Safer and more effective route for polyethylene-derived carbon fiber fabrication using electron beam irradiation
2019
Choi, Dalsu | Yoo, Seung Hwa | Lee, Sungho
As a precursor constitutes 50% of total production cost, adopting low-cost precursors for carbon fiber (CF) fabrication has been used as a major strategy to translate exotic carbon fiber technology into a commercial market. Polyethylene (PE), one of the cheapest and the most widely used plastics, has gained lots of tractions as a low-cost CF precursor ensuring stable price and supply. However, the major problem is that the only known CF fabrication protocol using PE includes sulfonation process, which generates toxic SOx fumes. Such toxic fuming does not comply safety and environmental regulations, thereby obstructed bringing PE based CFs into the real world applications. In this study, for the first time, we could demonstrate the fabrication of PE based carbon fiber without SOx fume generation by adopting electron beam pre-treatment.

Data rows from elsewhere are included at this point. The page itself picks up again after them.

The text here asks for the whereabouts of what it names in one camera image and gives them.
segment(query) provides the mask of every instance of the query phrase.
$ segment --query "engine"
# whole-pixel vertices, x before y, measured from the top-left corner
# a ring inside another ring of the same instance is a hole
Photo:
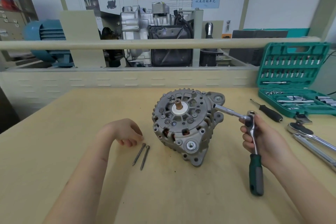
[[[223,114],[213,109],[213,105],[224,103],[221,93],[191,89],[170,91],[163,94],[153,109],[154,133],[165,146],[199,167],[214,128],[223,121]]]
[[[140,6],[125,6],[121,13],[123,39],[190,39],[193,29],[183,18],[183,13],[169,13],[169,6],[163,2],[152,4],[146,10]],[[189,66],[192,49],[147,49],[124,50],[131,66]]]

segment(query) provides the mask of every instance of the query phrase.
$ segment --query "tabletop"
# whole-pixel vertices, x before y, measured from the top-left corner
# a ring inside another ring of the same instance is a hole
[[[157,89],[73,90],[0,135],[0,223],[40,223],[68,181],[101,126],[131,118],[150,145],[142,171],[132,166],[140,145],[113,143],[97,223],[303,223],[275,177],[264,169],[263,197],[249,191],[249,153],[242,147],[241,124],[225,115],[210,140],[200,167],[165,147],[153,132],[152,111],[163,93]],[[258,89],[204,88],[225,95],[225,107],[245,114]],[[293,119],[271,123],[296,156],[336,195],[336,174],[285,130]],[[312,115],[309,128],[336,145],[335,117]],[[323,150],[336,158],[328,149]]]

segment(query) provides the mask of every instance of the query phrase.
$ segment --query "alternator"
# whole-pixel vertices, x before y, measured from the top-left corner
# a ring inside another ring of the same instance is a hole
[[[153,130],[165,146],[199,167],[215,126],[223,121],[223,114],[212,106],[224,103],[221,93],[191,89],[170,91],[163,94],[153,109]]]

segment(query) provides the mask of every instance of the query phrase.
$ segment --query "ratchet wrench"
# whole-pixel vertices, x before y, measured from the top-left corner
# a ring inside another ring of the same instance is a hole
[[[252,137],[254,143],[254,154],[250,155],[251,161],[249,166],[250,192],[255,196],[264,194],[263,167],[261,166],[261,155],[258,154],[258,147],[255,139],[257,126],[254,123],[254,111],[248,111],[247,116],[250,120],[245,120],[247,133]]]

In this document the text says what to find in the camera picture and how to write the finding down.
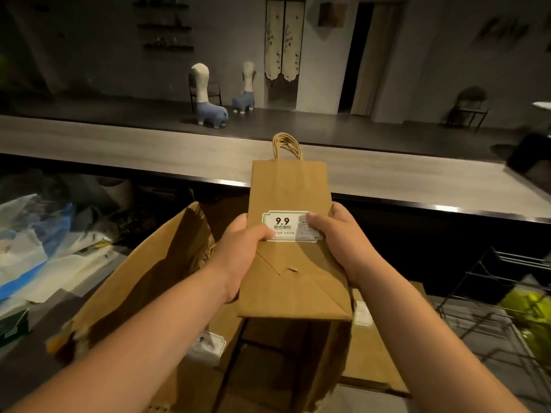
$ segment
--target forearm
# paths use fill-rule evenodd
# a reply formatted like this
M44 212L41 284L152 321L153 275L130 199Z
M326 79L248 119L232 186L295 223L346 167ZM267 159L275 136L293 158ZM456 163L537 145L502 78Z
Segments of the forearm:
M162 294L12 413L140 412L224 304L207 266Z
M422 411L527 411L390 264L377 258L357 278L377 329Z

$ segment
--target blue and white animal figure
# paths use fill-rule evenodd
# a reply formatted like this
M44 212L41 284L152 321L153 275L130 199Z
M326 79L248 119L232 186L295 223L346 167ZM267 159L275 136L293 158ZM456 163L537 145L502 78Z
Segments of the blue and white animal figure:
M191 70L197 87L197 124L202 126L205 121L208 121L212 122L215 129L220 129L220 126L225 126L228 122L228 111L208 101L208 68L204 64L195 64Z
M247 108L253 110L255 107L255 93L252 91L252 80L255 75L255 65L252 62L245 62L243 64L243 81L245 88L241 91L240 97L234 97L231 100L231 107L234 109L234 113L244 114Z

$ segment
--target wooden countertop
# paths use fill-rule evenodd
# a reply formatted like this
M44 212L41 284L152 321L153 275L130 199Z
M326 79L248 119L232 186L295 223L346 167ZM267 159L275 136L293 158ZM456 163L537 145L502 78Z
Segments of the wooden countertop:
M499 163L311 145L302 151L327 162L332 193L551 219L551 196ZM253 160L273 158L262 140L10 116L0 116L0 153L233 185L249 183Z

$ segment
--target person's left arm
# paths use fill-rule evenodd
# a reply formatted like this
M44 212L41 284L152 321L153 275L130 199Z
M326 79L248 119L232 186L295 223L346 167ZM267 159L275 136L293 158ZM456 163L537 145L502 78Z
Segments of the person's left arm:
M266 225L246 229L246 215L228 227L206 266L146 306L83 359L69 365L10 413L137 413L249 269Z

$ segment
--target shelf
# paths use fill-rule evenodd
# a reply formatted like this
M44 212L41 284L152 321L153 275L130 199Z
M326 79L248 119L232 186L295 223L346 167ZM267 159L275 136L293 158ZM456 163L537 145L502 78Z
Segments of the shelf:
M142 45L145 50L163 50L165 52L193 52L193 46L187 45L155 45L153 43L145 43Z
M138 28L142 30L167 30L169 32L182 32L182 33L191 32L191 26L155 25L153 23L144 23L144 24L138 25Z
M134 7L137 7L139 9L179 9L179 10L187 10L189 8L189 5L187 4L170 4L170 3L160 3L160 4L143 4L139 1L136 1L135 3L132 3Z

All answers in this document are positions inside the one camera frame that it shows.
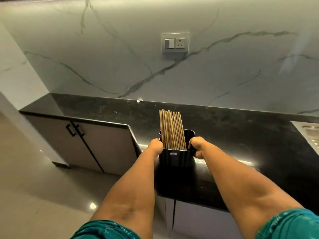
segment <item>countertop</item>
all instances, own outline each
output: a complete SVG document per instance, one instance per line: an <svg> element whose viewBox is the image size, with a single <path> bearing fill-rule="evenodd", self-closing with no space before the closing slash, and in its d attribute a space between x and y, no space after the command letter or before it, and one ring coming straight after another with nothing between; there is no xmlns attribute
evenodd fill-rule
<svg viewBox="0 0 319 239"><path fill-rule="evenodd" d="M319 123L319 117L54 93L20 112L128 124L138 143L147 145L159 137L160 109L180 111L185 129L254 167L319 213L319 156L291 123ZM155 189L163 197L227 210L202 160L189 169L157 165Z"/></svg>

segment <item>wall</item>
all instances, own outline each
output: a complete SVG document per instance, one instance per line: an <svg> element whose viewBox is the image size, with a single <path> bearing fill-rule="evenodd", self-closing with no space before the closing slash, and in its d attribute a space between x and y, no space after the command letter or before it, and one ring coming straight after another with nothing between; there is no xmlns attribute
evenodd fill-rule
<svg viewBox="0 0 319 239"><path fill-rule="evenodd" d="M50 92L319 116L319 0L32 0L3 21ZM163 55L160 34L190 32Z"/></svg>
<svg viewBox="0 0 319 239"><path fill-rule="evenodd" d="M50 160L67 164L18 112L48 93L26 56L0 23L0 112Z"/></svg>

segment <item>floor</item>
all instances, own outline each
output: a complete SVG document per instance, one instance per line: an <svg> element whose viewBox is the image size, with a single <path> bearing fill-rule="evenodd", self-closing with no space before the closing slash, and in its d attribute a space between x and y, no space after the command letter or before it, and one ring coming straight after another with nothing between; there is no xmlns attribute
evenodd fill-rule
<svg viewBox="0 0 319 239"><path fill-rule="evenodd" d="M55 167L0 113L0 238L69 238L87 222L119 176ZM154 238L169 233L158 210Z"/></svg>

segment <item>person's right arm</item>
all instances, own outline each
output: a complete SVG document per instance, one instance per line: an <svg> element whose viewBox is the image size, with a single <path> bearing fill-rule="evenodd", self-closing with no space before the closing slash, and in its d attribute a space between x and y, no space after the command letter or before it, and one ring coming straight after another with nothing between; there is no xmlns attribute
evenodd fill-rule
<svg viewBox="0 0 319 239"><path fill-rule="evenodd" d="M254 238L266 222L282 211L303 208L270 179L228 156L202 137L189 141L196 157L205 159L219 192L245 238Z"/></svg>

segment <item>person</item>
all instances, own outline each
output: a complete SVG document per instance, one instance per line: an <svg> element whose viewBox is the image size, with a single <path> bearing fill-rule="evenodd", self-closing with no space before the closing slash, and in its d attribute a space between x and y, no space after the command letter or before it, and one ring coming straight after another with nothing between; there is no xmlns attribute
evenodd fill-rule
<svg viewBox="0 0 319 239"><path fill-rule="evenodd" d="M190 145L205 160L244 238L319 238L319 217L267 177L202 137L193 137ZM162 150L162 142L153 139L72 239L152 238L154 160Z"/></svg>

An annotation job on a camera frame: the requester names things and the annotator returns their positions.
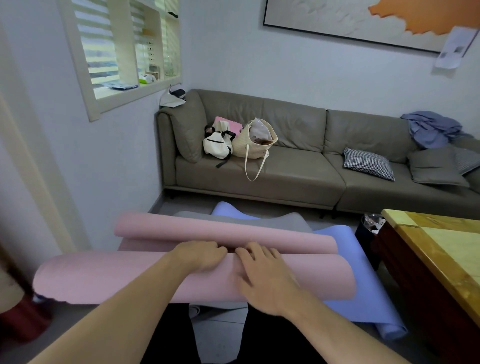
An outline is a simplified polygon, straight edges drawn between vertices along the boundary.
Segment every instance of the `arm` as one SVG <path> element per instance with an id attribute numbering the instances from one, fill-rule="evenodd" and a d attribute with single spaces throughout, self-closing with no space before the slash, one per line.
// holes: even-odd
<path id="1" fill-rule="evenodd" d="M 276 249 L 257 243 L 247 249 L 236 250 L 250 281 L 239 278 L 242 294 L 256 309 L 291 321 L 328 364 L 408 364 L 303 290 Z"/>
<path id="2" fill-rule="evenodd" d="M 183 280 L 195 271 L 215 268 L 226 254 L 227 249 L 215 242 L 179 244 L 30 364 L 139 363 Z"/>

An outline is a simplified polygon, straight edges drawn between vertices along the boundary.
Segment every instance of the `blue yoga mat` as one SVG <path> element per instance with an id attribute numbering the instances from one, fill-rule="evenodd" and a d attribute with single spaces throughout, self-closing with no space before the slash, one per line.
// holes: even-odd
<path id="1" fill-rule="evenodd" d="M 212 215 L 243 220 L 259 219 L 243 214 L 227 202 L 218 203 Z M 348 261 L 357 281 L 357 294 L 352 300 L 326 301 L 325 304 L 352 322 L 375 324 L 384 340 L 404 337 L 408 333 L 407 328 L 352 229 L 345 225 L 336 225 L 313 233 L 334 237 L 338 245 L 338 253 Z"/>

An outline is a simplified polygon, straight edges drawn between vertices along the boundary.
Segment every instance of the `houndstooth pillow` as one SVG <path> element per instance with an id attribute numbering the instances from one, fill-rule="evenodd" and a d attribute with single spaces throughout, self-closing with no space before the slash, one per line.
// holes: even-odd
<path id="1" fill-rule="evenodd" d="M 458 172 L 463 176 L 480 167 L 480 154 L 473 150 L 454 147 L 455 164 Z"/>
<path id="2" fill-rule="evenodd" d="M 390 167 L 390 162 L 387 158 L 350 148 L 345 148 L 343 155 L 345 156 L 345 163 L 343 164 L 345 168 L 368 173 L 384 180 L 395 181 L 392 167 Z"/>

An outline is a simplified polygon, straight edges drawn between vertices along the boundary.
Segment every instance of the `forearm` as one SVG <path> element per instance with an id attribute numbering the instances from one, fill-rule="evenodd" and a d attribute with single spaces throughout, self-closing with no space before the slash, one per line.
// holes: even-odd
<path id="1" fill-rule="evenodd" d="M 328 364 L 408 363 L 308 292 L 302 291 L 286 308 L 284 316 Z"/>
<path id="2" fill-rule="evenodd" d="M 189 269 L 165 255 L 102 303 L 31 364 L 137 364 Z"/>

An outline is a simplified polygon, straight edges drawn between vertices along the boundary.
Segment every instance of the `wooden table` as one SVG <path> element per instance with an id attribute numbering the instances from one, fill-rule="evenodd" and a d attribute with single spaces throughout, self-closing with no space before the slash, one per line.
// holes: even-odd
<path id="1" fill-rule="evenodd" d="M 374 244 L 432 345 L 449 363 L 480 363 L 480 221 L 382 215 Z"/>

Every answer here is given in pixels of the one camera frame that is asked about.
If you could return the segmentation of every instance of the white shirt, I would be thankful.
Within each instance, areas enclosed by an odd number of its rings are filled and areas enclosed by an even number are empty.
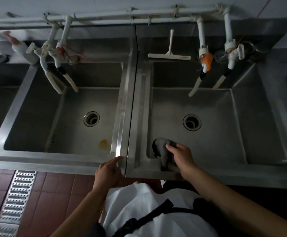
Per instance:
[[[131,219],[144,217],[169,199],[174,207],[193,209],[193,201],[200,195],[184,189],[169,190],[156,194],[147,184],[135,182],[126,187],[109,190],[102,213],[101,224],[106,236],[111,237],[115,231]],[[127,237],[150,236],[204,236],[217,237],[216,230],[198,215],[190,213],[161,214]]]

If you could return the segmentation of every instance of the white bottle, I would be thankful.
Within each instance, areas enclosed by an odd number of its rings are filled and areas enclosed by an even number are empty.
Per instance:
[[[38,56],[35,53],[26,53],[28,47],[25,42],[19,41],[15,37],[11,37],[10,33],[10,31],[5,31],[3,32],[3,35],[6,36],[11,43],[12,49],[18,54],[22,55],[29,64],[36,64],[39,60]]]

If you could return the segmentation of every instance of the hand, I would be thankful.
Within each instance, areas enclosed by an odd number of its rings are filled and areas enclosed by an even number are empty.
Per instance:
[[[197,168],[190,148],[178,143],[176,144],[176,148],[170,145],[165,145],[165,147],[173,154],[175,163],[179,167],[182,177],[187,180],[190,171],[193,171],[193,168]]]
[[[93,190],[107,193],[110,188],[116,186],[119,178],[122,176],[116,164],[122,158],[122,156],[118,156],[100,164],[95,172]]]

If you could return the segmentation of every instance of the sink drain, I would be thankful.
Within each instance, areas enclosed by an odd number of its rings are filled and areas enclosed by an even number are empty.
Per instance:
[[[84,116],[84,124],[88,127],[95,126],[100,120],[100,116],[95,111],[90,111]]]
[[[197,131],[199,128],[201,128],[202,123],[198,116],[189,114],[184,117],[183,125],[189,131]]]

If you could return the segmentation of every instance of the forearm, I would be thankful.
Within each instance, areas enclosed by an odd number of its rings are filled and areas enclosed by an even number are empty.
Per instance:
[[[287,221],[233,191],[200,168],[188,170],[187,180],[240,230],[252,236],[287,236]]]
[[[86,236],[97,221],[106,192],[92,190],[50,237]]]

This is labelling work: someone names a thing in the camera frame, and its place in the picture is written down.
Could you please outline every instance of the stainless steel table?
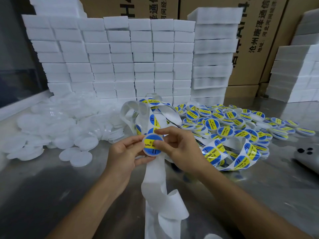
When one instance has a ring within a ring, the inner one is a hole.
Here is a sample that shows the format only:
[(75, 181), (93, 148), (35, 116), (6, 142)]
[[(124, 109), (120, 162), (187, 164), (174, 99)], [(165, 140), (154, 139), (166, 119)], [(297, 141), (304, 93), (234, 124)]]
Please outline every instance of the stainless steel table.
[[(257, 98), (226, 100), (225, 104), (296, 120), (317, 131), (311, 138), (273, 139), (267, 159), (225, 175), (301, 230), (319, 236), (319, 175), (293, 159), (300, 144), (319, 143), (319, 102), (285, 104)], [(82, 168), (60, 161), (60, 149), (46, 149), (31, 161), (11, 160), (0, 172), (0, 239), (44, 238), (101, 175), (109, 146), (101, 141), (92, 150), (93, 161)], [(145, 201), (140, 186), (145, 168), (133, 171), (128, 187), (110, 207), (94, 238), (144, 237)], [(190, 214), (181, 224), (182, 239), (203, 239), (208, 233), (224, 239), (243, 238), (224, 211), (227, 205), (217, 204), (200, 182), (176, 172), (170, 163), (166, 163), (166, 173), (167, 190), (179, 190)]]

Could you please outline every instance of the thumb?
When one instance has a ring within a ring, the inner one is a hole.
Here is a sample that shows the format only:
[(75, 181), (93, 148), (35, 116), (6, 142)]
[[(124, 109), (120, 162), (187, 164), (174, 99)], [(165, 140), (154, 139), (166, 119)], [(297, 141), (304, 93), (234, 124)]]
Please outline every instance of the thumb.
[(171, 156), (174, 151), (174, 148), (164, 141), (155, 140), (153, 144), (157, 149), (165, 152), (168, 156)]
[(144, 144), (142, 142), (137, 142), (133, 144), (133, 146), (129, 148), (127, 152), (131, 154), (132, 156), (136, 157), (138, 153), (143, 150), (143, 148), (144, 148)]

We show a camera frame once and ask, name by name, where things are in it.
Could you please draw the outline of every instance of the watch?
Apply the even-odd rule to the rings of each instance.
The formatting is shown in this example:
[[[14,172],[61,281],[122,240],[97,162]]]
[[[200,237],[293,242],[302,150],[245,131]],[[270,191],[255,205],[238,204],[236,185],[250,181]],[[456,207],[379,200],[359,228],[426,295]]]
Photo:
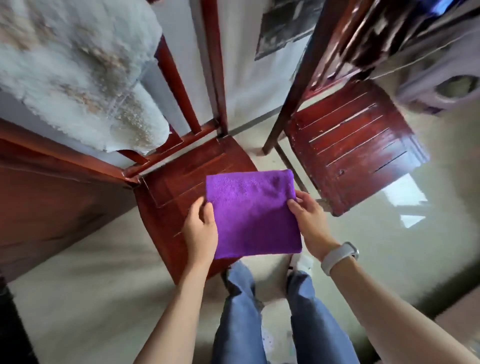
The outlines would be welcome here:
[[[355,260],[359,258],[359,250],[350,242],[345,242],[335,250],[329,252],[322,262],[322,269],[326,275],[330,276],[333,266],[340,260],[352,256]]]

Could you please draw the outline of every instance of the person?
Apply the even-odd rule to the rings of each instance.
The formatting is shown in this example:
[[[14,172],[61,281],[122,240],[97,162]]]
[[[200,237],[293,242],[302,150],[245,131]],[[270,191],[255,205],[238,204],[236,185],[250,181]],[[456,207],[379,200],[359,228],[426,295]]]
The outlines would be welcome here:
[[[304,192],[296,195],[296,201],[288,200],[288,207],[297,218],[308,251],[322,261],[340,244],[330,234],[326,215],[316,201]],[[204,220],[199,217],[203,202],[203,198],[195,201],[182,230],[188,248],[183,276],[134,364],[192,362],[204,284],[218,240],[211,203],[203,207]],[[294,269],[287,280],[298,363],[358,363],[348,336],[315,297],[312,279],[305,270],[308,268]],[[384,363],[480,363],[433,321],[378,284],[353,257],[338,261],[330,277]],[[252,275],[237,262],[222,278],[229,297],[215,336],[212,363],[266,364]]]

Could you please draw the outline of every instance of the jeans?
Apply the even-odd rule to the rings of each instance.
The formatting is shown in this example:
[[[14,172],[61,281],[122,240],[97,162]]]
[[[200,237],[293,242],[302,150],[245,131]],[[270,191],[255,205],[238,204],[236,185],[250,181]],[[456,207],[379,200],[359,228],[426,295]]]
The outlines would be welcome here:
[[[262,342],[262,316],[255,283],[241,262],[232,265],[224,283],[229,292],[215,334],[212,364],[267,364]],[[292,313],[298,364],[358,364],[347,334],[315,297],[312,278],[301,271],[288,278],[287,300]]]

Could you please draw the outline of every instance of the chair seat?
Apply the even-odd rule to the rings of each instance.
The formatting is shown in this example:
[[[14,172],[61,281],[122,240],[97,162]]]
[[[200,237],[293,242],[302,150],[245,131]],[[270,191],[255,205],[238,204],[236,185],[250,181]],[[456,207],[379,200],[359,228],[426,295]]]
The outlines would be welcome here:
[[[334,216],[428,161],[390,97],[372,81],[347,83],[296,113],[285,131]]]
[[[144,176],[135,188],[138,209],[175,284],[187,263],[181,228],[189,207],[205,195],[207,175],[251,172],[257,168],[231,136],[212,139]],[[238,258],[214,260],[208,277],[225,270]]]

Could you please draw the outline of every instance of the forearm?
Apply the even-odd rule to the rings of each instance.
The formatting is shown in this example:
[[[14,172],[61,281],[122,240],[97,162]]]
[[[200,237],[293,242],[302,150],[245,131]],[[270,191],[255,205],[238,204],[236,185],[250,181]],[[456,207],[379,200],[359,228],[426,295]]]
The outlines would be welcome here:
[[[190,364],[208,267],[189,265],[134,364]]]
[[[480,363],[433,321],[376,283],[353,258],[337,263],[330,275],[384,362]]]

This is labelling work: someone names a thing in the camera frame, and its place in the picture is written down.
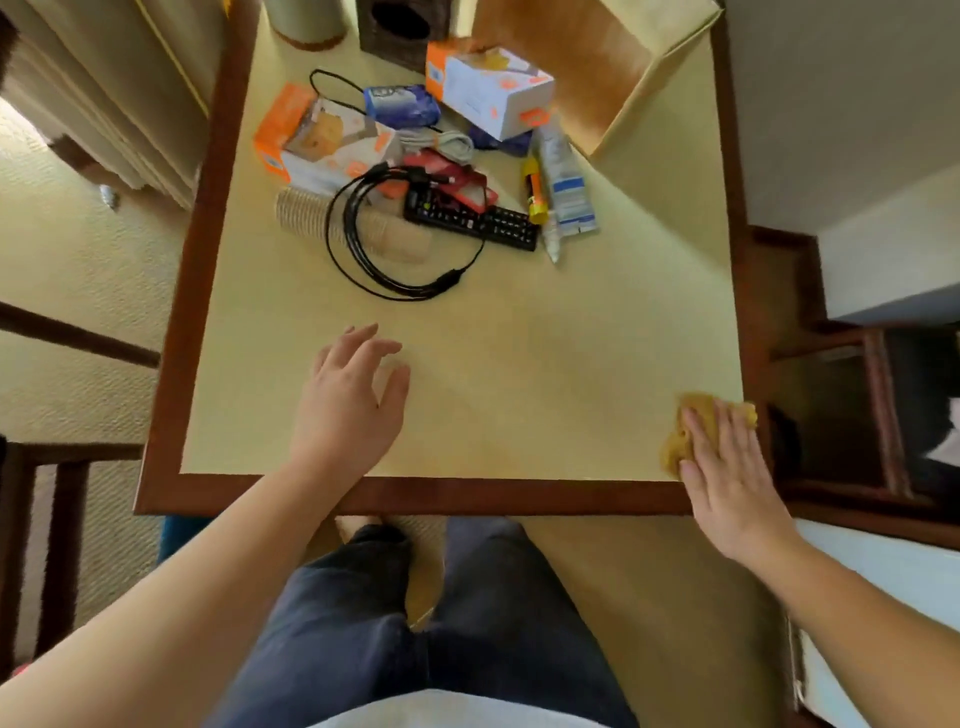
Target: table top
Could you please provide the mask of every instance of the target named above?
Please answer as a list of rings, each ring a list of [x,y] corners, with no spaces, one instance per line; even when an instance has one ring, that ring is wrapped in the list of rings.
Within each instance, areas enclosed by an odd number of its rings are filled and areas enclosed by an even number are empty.
[[[360,85],[417,76],[360,53],[354,36],[297,51],[259,2],[235,3],[137,511],[229,505],[282,462],[312,354],[346,324],[376,320],[413,369],[407,422],[343,511],[686,512],[657,457],[676,395],[750,394],[734,313],[731,241],[745,221],[725,43],[714,32],[694,47],[617,147],[636,165],[630,194],[608,179],[623,178],[620,159],[608,177],[584,163],[602,229],[568,239],[561,266],[488,245],[459,286],[408,305],[352,287],[320,241],[279,228],[280,182],[251,140],[280,86],[315,66]],[[336,84],[322,90],[353,101]],[[518,161],[486,153],[476,164],[500,204],[520,209]],[[429,265],[446,270],[475,245],[435,239]]]

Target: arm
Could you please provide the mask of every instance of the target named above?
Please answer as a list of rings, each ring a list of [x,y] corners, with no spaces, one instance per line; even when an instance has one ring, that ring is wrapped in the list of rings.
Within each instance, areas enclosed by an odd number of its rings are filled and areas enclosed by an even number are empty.
[[[681,464],[693,516],[810,635],[874,728],[950,725],[960,715],[960,634],[808,544],[774,489],[755,432],[717,405],[718,450],[684,412],[695,461]]]
[[[288,462],[34,665],[0,686],[0,726],[199,725],[251,650],[321,521],[393,443],[410,373],[381,402],[372,379],[394,341],[376,325],[321,351]]]

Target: right hand
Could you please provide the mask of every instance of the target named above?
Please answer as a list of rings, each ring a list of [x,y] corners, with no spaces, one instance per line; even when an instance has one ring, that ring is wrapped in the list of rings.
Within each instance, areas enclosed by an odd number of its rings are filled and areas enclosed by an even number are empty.
[[[756,432],[736,408],[719,400],[714,406],[718,449],[710,444],[699,415],[684,411],[694,460],[681,462],[681,480],[693,518],[710,542],[727,558],[756,571],[772,551],[804,541],[774,488]]]

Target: tissue box
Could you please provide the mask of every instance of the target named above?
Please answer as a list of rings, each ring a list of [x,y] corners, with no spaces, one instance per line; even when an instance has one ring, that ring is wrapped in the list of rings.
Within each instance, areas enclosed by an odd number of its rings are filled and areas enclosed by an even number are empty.
[[[394,130],[294,84],[276,97],[253,147],[269,171],[325,196],[381,161],[396,164],[402,155]]]
[[[553,76],[504,48],[478,47],[470,38],[431,41],[427,91],[497,141],[543,124]]]

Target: blue package
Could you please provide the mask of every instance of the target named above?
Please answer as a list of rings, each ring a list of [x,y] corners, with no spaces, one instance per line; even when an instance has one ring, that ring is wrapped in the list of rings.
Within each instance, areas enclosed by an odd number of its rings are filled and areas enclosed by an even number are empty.
[[[391,129],[429,127],[440,121],[440,105],[423,85],[374,85],[363,91],[367,115]]]
[[[534,131],[531,129],[519,136],[511,136],[509,139],[498,141],[480,127],[470,124],[470,128],[467,129],[467,136],[473,142],[474,149],[498,149],[512,157],[526,157],[530,151],[530,142],[534,137]]]

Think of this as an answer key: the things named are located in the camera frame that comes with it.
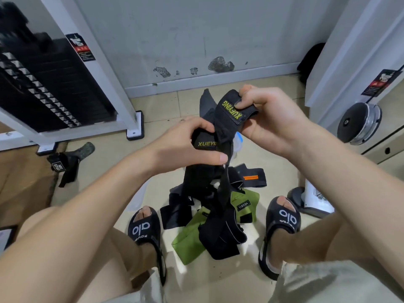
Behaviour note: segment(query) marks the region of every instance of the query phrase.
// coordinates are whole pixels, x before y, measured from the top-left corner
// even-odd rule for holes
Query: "baseboard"
[[[292,74],[297,72],[298,62],[290,64],[273,65],[266,67],[258,67],[252,69],[245,69],[239,71],[215,73],[206,76],[188,77],[186,79],[179,79],[174,81],[165,81],[158,83],[157,86],[153,84],[133,86],[125,88],[129,98],[136,98],[139,96],[150,96],[152,94],[160,94],[164,92],[173,92],[185,89],[193,89],[200,87],[208,87],[213,85],[234,83],[239,81],[247,81],[260,79],[270,76],[281,76],[284,74]]]

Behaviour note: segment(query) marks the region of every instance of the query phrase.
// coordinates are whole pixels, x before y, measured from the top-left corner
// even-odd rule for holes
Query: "hand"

Electron beam technology served various industry fields for decades and it has been well known that active radicals are introduced into polymer chains by electron beam irradiation. Those active radicals are speculated to enable stabilization under significantly mild condition where no toxic fumes were generated. As a result, carbon fiber with sound properties reaching tensile strength of 1.3 GPa could be fabricated through shorter processing time.